| TO DO |
Keeping every character intact, repeat the whole listing.

**********

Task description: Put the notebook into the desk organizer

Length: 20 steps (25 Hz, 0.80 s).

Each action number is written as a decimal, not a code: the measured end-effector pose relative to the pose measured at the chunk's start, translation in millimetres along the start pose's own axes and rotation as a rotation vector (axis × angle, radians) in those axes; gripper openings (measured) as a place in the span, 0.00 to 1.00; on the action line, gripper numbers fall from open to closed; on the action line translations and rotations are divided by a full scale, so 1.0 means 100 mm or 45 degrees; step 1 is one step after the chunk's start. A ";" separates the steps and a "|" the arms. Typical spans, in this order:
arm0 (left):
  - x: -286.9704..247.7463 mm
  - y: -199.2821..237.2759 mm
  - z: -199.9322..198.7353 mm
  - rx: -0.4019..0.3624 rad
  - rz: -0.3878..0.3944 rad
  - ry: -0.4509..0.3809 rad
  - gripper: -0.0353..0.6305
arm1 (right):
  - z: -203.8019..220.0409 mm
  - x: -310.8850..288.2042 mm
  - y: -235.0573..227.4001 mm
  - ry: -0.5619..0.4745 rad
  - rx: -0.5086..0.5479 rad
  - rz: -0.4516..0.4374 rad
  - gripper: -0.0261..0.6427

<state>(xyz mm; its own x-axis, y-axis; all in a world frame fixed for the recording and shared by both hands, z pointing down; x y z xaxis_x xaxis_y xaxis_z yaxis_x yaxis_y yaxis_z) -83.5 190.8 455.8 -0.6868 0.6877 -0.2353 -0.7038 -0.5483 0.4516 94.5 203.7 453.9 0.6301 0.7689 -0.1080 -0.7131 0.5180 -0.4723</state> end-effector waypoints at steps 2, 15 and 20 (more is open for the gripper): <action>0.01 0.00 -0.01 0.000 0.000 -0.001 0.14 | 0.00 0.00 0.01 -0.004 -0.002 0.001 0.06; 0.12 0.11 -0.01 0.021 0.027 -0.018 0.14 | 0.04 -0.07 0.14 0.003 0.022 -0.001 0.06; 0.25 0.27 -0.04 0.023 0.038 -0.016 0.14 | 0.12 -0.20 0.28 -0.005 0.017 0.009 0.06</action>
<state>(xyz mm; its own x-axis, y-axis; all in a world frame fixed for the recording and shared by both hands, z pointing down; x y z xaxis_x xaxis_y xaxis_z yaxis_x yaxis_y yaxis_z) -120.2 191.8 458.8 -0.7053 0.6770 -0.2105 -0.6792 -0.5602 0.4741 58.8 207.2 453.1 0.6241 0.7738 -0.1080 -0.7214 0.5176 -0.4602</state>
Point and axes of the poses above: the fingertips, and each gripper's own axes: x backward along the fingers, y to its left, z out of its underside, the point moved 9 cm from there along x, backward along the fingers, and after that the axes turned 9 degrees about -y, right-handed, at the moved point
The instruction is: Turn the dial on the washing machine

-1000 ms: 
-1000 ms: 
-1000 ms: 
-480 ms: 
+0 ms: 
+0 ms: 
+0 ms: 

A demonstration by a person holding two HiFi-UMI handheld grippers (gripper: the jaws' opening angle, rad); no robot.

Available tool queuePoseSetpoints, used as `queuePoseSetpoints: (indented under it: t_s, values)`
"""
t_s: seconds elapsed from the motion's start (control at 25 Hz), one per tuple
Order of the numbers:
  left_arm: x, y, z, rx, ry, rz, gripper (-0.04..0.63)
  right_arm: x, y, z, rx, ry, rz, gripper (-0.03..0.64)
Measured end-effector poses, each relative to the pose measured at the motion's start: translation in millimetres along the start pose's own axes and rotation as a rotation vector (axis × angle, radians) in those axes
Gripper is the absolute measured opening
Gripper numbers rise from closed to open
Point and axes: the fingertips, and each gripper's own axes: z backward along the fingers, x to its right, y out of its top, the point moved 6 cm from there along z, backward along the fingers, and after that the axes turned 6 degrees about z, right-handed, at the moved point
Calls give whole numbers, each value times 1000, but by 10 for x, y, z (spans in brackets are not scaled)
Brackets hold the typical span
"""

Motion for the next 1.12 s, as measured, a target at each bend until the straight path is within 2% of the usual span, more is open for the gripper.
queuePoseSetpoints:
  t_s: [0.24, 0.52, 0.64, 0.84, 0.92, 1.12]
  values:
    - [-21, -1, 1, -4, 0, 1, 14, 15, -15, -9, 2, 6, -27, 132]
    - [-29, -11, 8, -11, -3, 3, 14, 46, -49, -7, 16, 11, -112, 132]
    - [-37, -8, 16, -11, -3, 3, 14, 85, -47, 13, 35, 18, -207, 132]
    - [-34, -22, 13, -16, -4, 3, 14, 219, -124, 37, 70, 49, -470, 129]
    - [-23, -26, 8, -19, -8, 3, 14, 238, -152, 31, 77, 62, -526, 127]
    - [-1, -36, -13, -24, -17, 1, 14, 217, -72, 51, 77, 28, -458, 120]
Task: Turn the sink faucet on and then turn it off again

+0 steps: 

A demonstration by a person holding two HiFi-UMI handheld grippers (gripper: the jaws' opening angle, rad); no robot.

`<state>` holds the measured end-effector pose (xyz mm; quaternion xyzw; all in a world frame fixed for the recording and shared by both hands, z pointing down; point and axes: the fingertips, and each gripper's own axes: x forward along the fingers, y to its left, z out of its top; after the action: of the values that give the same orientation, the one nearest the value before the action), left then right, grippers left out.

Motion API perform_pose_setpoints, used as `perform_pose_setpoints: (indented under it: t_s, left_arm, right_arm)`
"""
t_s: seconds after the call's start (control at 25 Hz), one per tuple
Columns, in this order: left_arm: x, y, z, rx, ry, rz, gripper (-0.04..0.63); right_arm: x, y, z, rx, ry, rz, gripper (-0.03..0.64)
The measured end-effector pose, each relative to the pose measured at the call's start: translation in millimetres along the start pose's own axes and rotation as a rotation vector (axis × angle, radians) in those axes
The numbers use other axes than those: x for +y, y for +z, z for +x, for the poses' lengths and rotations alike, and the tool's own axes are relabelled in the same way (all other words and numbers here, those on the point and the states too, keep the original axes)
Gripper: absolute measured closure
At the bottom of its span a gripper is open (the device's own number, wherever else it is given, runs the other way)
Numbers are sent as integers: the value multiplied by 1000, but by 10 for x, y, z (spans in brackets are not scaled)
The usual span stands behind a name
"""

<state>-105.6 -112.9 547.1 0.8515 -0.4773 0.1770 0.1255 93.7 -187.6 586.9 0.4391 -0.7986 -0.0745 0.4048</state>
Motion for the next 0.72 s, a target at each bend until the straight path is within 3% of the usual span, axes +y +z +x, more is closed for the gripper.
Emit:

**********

| OUTPUT BELOW |
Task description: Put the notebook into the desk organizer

Length: 20 steps (25 Hz, 0.80 s).

Each action number is written as a decimal, not a code: the measured end-effector pose relative to the pose measured at the chunk's start, translation in millimetres along the start pose's own axes and rotation as a rotation vector (axis × angle, radians) in those axes; gripper openings (measured) as a place in the span, 0.00 to 1.00; on the action line, gripper numbers fall from open to closed; on the action line translations and rotations are divided by a full scale, so 1.0 means 100 mm or 45 degrees; step 1 is one step after the chunk's start. A ";" separates the steps and a "|" the arms. Typical spans, in this order:
arm0 (left):
  - x: -286.9704..247.7463 mm
  - y: -199.2821..237.2759 mm
  - z: -199.9322..198.7353 mm
  - rx: -0.4019..0.3624 rad
  - rz: -0.3878..0.3944 rad
  - ry: -0.4509..0.3809 rad
  - gripper: -0.0353..0.6305
arm1 (right):
  - z: -203.8019..220.0409 mm
  - x: -310.8850..288.2042 mm
  - y: -235.0573..227.4001 mm
  - ry: -0.5619..0.4745 rad
  - rx: -0.5086..0.5479 rad
  - rz: -0.4516..0.4374 rad
  - gripper: -0.0261..0.6427

<state>(xyz mm; its own x-axis, y-axis; all in a world frame fixed for the recording and shared by both hands, z pointing down; x y z xaxis_x xaxis_y xaxis_z yaxis_x yaxis_y yaxis_z) -83.5 190.8 455.8 -0.6868 0.6877 -0.2353 -0.7038 -0.5483 0.4516 94.5 203.7 453.9 0.6301 0.7689 -0.1080 -0.7131 0.5180 -0.4723</state> end-effector waypoints at steps 2, 15 and 20 (more is open for the gripper): <action>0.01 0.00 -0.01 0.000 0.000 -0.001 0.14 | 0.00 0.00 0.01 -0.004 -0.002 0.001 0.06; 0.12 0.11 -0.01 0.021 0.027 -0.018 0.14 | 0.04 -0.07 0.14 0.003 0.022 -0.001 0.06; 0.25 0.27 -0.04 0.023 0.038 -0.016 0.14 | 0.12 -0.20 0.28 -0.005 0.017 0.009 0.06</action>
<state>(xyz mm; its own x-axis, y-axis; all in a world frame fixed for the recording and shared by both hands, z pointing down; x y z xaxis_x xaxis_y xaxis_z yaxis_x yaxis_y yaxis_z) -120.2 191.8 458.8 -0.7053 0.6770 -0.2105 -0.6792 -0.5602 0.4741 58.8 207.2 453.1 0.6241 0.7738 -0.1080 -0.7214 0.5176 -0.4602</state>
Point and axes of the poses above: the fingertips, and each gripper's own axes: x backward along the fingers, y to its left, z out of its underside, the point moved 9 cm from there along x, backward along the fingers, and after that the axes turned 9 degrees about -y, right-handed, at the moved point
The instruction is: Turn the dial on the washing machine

-1000 ms: 
-1000 ms: 
-1000 ms: 
-480 ms: 
+0 ms: 
+0 ms: 
+0 ms: 

A demonstration by a person holding two HiFi-UMI handheld grippers (gripper: the jaws' opening angle, rad); no robot.

Available tool queuePoseSetpoints, used as `queuePoseSetpoints: (indented under it: t_s, values)`
"""
t_s: seconds elapsed from the motion's start (control at 25 Hz), one per tuple
Order of the numbers:
  left_arm: x, y, z, rx, ry, rz, gripper (-0.04..0.63)
  right_arm: x, y, z, rx, ry, rz, gripper (-0.03..0.64)
Measured end-effector poses, each relative to the pose measured at the motion's start: translation in millimetres along the start pose's own axes and rotation as a rotation vector (axis × angle, radians) in those axes
Gripper is the absolute measured opening
Gripper numbers rise from closed to open
Point and axes: the fingertips, and each gripper's own axes: z backward along the fingers, x to its right, y out of its top, the point moved 6 cm from there along z, backward along the fingers, and after that the axes turned 6 degrees about z, right-handed, at the moved point
Calls give whole numbers, each value times 1000, but by 10 for x, y, z (spans in brackets are not scaled)
Brackets hold the typical span
"""

Motion for the next 1.12 s, as measured, a target at each bend until the straight path is within 2% of the usual span, more is open for the gripper.
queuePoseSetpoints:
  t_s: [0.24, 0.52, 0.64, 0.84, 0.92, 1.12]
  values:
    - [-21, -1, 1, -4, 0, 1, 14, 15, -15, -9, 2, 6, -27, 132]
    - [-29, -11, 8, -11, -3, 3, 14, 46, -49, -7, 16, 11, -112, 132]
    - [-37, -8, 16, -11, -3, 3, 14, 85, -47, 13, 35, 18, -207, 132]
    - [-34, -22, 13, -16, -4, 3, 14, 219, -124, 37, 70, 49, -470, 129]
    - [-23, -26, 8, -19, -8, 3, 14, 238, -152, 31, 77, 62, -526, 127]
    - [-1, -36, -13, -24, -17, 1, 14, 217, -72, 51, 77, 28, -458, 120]
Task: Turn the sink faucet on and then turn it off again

+0 steps: 

A demonstration by a person holding two HiFi-UMI handheld grippers (gripper: the jaws' opening angle, rad); no robot.

`<state>` holds the measured end-effector pose (xyz mm; quaternion xyzw; all in a world frame fixed for the recording and shared by both hands, z pointing down; point and axes: the fingertips, and each gripper's own axes: x forward along the fingers, y to its left, z out of its top; after the action: of the values that give the same orientation, the one nearest the value before the action), left then right, grippers left out.

Motion API perform_pose_setpoints, used as `perform_pose_setpoints: (indented under it: t_s, left_arm, right_arm)`
"""
t_s: seconds after the call's start (control at 25 Hz), one per tuple
Columns, in this order: left_arm: x, y, z, rx, ry, rz, gripper (-0.04..0.63); right_arm: x, y, z, rx, ry, rz, gripper (-0.03..0.64)
The measured end-effector pose, each relative to the pose measured at the call's start: translation in millimetres along the start pose's own axes and rotation as a rotation vector (axis × angle, radians) in those axes
The numbers use other axes than those: x for +y, y for +z, z for +x, for the poses' lengths and rotations alike, and the tool's own axes are relabelled in the same way (all other words and numbers here, those on the point and the states too, keep the original axes)
Gripper: absolute measured closure
At the bottom of its span a gripper is open (the device's own number, wherever else it is given, runs the other way)
Numbers are sent as integers: the value multiplied by 1000, but by 10 for x, y, z (spans in brackets are not scaled)
The usual span stands behind a name
"""

<state>-105.6 -112.9 547.1 0.8515 -0.4773 0.1770 0.1255 93.7 -187.6 586.9 0.4391 -0.7986 -0.0745 0.4048</state>
Motion for the next 0.72 s, a target at each bend until the straight path is within 3% of the usual span, axes +y +z +x, more is closed for the gripper.
Emit:

With this, the exercise is done.